The final act of a string of shows on Radio 3's World Music Day, Hooks bounds on to the stage in skin-tight, zebra-striped trousers and strikes into the gorgeous, aching title track from his album, Undeniable. At first, it's hard to believe that he's for real – having been lampooned to the point of tedium, the soul-man archetype now seems, all too often, to be a refuge for either washed-out old-timers or karaoke-bar regulars.

But Hooks gives the lie to accepted record-industry wisdom with his irrepressible performance, his emotionally exacting songs and his heartfelt tributes to his forebears.

The conviction of his unabashed, heart-on-the-sleeve performance is rooted in a remarkable past. The son of a Cherokee mother and an African American father, Hooks was the third youngest in a family of 16. He didn't own a pair of shoes until he was eight years old, and he spent his early years sharecropping.

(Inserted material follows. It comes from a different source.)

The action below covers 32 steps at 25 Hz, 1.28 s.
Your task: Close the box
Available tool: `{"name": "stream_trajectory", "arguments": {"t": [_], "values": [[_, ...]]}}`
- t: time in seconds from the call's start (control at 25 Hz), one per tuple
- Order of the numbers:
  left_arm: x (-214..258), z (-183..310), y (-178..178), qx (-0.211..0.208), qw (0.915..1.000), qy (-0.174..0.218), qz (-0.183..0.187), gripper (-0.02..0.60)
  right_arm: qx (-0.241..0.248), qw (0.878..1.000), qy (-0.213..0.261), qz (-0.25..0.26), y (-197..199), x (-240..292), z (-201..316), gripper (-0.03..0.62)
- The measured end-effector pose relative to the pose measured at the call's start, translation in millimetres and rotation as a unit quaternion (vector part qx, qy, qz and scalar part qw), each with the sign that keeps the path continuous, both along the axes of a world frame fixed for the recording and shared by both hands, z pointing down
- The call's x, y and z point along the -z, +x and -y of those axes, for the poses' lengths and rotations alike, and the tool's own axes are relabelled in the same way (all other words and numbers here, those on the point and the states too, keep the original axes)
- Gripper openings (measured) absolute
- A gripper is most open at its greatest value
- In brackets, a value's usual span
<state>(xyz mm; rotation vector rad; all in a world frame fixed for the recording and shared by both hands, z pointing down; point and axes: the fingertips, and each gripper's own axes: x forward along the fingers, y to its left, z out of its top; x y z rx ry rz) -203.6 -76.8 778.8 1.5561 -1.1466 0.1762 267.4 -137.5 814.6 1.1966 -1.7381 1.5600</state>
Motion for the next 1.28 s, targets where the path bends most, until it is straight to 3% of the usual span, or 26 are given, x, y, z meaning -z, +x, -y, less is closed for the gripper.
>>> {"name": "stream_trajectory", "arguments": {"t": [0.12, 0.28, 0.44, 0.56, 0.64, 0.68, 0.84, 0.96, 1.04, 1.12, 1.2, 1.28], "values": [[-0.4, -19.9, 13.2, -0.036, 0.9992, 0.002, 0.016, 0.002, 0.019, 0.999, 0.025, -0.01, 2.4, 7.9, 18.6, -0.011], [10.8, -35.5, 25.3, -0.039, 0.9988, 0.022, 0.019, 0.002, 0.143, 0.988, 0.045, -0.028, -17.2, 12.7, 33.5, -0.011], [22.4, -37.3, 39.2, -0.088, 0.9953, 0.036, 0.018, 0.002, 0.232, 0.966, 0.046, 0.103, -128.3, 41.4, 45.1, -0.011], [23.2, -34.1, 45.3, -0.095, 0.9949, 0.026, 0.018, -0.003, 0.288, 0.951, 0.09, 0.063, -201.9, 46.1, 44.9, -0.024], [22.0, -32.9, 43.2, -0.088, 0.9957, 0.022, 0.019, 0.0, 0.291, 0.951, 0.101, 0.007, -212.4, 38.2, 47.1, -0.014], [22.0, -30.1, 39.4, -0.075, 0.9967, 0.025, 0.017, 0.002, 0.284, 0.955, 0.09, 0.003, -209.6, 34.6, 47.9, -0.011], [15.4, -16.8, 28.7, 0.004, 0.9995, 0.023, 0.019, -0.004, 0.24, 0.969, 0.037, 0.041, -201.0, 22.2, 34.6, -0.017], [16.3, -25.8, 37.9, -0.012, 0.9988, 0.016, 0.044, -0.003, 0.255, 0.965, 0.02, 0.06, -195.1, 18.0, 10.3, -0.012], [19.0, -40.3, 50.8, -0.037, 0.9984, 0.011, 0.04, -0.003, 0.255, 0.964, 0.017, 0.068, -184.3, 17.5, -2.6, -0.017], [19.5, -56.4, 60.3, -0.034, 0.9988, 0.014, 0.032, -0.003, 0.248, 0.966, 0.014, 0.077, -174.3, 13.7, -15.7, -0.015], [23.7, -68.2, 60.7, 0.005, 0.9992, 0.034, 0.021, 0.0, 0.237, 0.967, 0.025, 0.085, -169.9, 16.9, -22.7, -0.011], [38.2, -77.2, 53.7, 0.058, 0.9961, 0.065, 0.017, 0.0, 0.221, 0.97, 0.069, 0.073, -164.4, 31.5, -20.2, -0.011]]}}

Raised in a strict Baptist family, he sang in church and found an easy affinity with the late, great Sam Cooke and Otis Redding.

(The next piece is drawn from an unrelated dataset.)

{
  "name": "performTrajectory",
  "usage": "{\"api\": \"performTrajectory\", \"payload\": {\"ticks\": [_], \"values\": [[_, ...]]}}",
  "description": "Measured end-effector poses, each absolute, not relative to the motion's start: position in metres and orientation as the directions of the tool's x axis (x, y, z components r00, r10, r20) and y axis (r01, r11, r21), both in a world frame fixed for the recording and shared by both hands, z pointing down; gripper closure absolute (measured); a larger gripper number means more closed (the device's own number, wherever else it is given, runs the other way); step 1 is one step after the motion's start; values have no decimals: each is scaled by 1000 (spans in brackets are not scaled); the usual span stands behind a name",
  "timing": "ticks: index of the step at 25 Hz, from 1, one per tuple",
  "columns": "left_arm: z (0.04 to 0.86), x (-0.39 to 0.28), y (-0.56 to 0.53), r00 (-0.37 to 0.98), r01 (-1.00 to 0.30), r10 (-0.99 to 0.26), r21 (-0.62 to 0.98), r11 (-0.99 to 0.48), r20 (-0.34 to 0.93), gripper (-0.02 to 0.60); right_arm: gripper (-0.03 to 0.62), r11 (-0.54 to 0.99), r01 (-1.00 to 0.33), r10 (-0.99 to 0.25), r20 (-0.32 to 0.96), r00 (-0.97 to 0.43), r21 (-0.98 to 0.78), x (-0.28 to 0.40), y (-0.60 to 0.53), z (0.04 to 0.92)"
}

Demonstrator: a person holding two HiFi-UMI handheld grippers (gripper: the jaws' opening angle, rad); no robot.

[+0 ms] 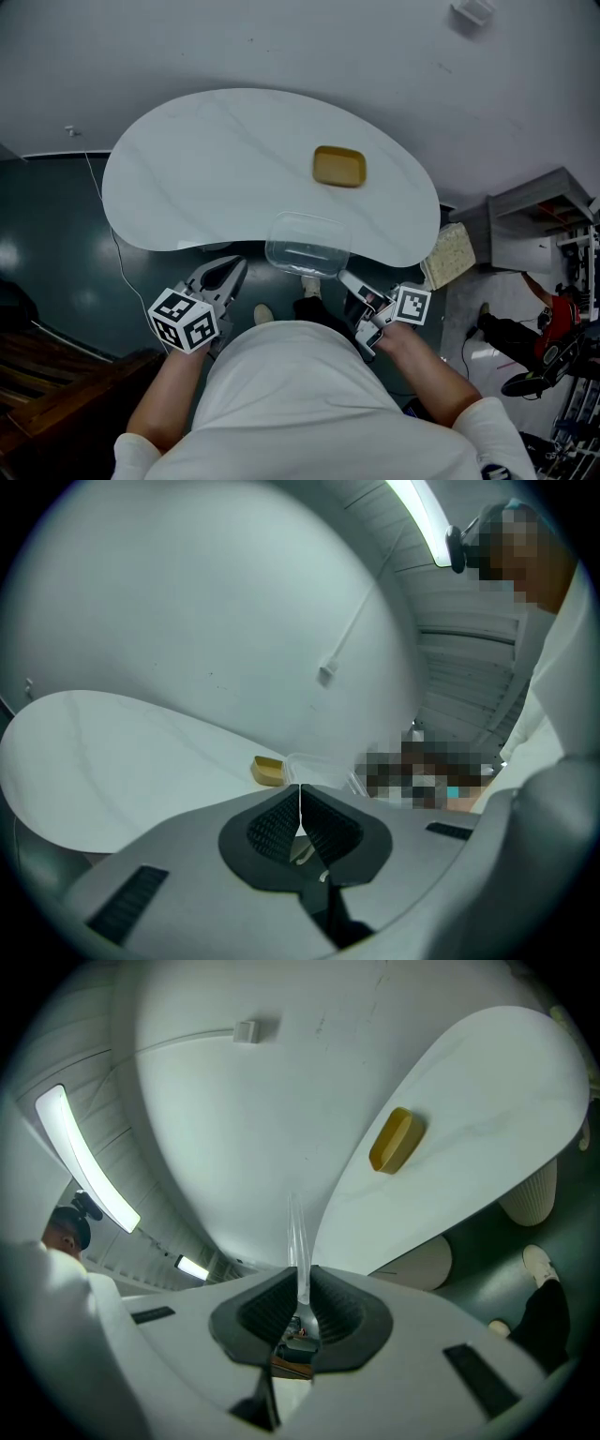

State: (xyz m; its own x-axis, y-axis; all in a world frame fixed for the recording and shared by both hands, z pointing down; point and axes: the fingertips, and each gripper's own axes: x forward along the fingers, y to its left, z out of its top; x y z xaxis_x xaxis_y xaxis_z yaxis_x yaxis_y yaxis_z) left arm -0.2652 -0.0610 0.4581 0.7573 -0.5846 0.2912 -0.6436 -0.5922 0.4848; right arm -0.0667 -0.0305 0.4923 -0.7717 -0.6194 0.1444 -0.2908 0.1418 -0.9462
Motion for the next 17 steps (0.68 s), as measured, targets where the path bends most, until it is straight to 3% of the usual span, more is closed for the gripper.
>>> {"api": "performTrajectory", "payload": {"ticks": [17], "values": [[463,-263,-60,754,-647,-589,479,-593,290,563,547,155,-290,-619,135,-774,-944,-62,-36,495]]}}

Cast out of the family home when secular, rather than Gospel, music became his obsession, Hooks busked across America and was spotted playing in Central Park, New York, by Diana Ross. Feeling that he wasn't ready to record, Ellis passed on Ross's offer of free studio time. A few years later, however, he was introduced to the producer Jon Tiven – by a lapdancer.

Even then, a major label takeover left his first album in still-unreleased limbo, and it took the small British independent Zane to bring Hooks' music to the world. But the songs he played on New Year's Day proved that the Deep South soul he draws on is, in the right hands, as potent as ever.

With a band that includes Tiven (now his songwriting partner and manager) and Sex Pistol Glen Matlock, Hooks shimmies and gyrates across the stage and into the audience, putting in a show that shames his contemporaries. His set includes spirited cover tributes to Cooke, Redding and – on the 50th anniversary of his death – Alabama homeboy Hank Williams. But on "Blaze Up the Town", "I Been There" and the brand-new "Slide the Gun", Hooks' ability to mine his own past is as electrifying as his presentation.

"A star is born," announced the evening's MC, Andy Kershaw, when the sweat-drenched Hooks took his final bow. For once, the old showbiz cliché seemed entirely fitting.